In an advantageous embodiment of the invention, at least the surface of the rotatable disks made of steel, hard metal, ceramic, glass, DLC, hard chrome or graphite. Such materials have sufficient hardness so as not to deform under the spray at the surface. The materials mentioned are especially heat-resistant to the extent that they are stable to the temperature of the spray jet and have no melting or melting phenomena. In addition, the materials are extremely hard compared to the coating material.
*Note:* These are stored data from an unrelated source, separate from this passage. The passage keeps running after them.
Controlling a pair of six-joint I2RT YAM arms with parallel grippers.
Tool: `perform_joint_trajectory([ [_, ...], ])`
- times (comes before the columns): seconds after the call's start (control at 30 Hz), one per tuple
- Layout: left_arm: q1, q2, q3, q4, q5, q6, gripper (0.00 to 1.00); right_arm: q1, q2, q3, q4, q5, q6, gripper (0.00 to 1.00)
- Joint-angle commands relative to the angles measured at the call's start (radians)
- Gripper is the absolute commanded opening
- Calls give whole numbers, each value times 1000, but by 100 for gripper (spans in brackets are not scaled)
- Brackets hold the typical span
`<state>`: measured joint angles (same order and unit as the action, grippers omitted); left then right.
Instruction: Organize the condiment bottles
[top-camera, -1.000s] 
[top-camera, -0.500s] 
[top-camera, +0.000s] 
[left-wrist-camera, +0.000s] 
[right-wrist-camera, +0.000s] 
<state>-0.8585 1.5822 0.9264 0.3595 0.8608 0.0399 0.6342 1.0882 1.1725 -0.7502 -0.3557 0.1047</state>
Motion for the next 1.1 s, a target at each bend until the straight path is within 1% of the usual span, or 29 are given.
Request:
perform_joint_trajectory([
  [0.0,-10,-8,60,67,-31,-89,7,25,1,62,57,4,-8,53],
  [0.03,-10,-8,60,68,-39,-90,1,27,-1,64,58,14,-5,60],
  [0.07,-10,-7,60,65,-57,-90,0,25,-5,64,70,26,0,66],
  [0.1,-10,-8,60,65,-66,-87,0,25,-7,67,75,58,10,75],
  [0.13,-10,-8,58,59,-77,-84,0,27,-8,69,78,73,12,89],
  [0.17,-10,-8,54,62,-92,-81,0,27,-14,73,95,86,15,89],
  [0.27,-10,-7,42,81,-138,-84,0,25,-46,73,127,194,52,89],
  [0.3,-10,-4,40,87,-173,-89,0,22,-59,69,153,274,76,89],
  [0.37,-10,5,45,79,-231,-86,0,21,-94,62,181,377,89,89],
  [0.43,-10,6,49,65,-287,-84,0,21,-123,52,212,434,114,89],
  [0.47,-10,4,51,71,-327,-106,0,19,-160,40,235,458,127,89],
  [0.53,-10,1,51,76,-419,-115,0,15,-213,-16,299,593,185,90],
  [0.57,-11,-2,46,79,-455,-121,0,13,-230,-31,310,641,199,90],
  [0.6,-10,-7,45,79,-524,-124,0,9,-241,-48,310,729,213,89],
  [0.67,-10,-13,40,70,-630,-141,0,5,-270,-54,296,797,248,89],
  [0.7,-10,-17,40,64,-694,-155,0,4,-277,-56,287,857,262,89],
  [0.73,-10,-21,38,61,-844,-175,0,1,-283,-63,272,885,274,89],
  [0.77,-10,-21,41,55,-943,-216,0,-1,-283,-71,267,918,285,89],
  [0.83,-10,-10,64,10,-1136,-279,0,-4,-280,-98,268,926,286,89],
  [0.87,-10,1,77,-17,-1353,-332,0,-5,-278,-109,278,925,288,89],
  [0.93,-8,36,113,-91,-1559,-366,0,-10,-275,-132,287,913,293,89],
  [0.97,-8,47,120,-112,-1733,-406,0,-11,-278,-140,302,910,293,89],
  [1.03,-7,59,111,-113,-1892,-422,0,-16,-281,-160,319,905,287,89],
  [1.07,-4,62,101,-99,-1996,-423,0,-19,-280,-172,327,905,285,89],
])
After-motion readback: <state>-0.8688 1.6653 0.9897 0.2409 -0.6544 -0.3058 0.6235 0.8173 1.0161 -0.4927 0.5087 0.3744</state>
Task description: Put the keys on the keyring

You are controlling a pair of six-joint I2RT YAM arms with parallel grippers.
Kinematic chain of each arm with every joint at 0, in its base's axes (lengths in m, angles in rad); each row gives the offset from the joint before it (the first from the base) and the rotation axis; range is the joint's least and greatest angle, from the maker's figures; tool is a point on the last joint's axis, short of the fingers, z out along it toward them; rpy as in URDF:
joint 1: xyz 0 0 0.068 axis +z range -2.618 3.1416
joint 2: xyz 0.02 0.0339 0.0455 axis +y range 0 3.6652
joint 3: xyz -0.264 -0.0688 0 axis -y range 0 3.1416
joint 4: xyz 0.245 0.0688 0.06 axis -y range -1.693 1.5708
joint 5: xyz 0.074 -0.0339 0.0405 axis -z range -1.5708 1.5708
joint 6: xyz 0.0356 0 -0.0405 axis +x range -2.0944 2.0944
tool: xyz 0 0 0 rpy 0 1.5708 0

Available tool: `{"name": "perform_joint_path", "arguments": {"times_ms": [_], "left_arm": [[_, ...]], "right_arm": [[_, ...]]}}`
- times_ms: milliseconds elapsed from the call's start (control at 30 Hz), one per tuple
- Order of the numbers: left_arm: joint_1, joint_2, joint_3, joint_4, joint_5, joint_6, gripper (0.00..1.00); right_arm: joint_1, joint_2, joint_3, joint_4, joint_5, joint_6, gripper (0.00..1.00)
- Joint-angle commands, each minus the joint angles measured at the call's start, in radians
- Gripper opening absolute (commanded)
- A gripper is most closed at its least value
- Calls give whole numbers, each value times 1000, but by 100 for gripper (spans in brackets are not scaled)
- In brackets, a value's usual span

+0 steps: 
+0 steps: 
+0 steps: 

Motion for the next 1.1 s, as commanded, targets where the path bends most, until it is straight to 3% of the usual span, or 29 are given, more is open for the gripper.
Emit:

In this way, the discs can have a long service life in a continuous production, without having to be replaced.

Another aspect of the invention includes a thermal and / or kinetic coating system with at least one injection device, wherein a transport device is provided, which drives a substrate to be coated linearly and continuously under the at least one injection device.

The invention is based on the consideration that such thermal and / or kinetic coating systems, in particular cold spray systems, are capable of providing strip-like substrates with a layer in an economical continuous process. As a result, for example, be selectively produced with aluminum coated copper bands for battery cell connectors.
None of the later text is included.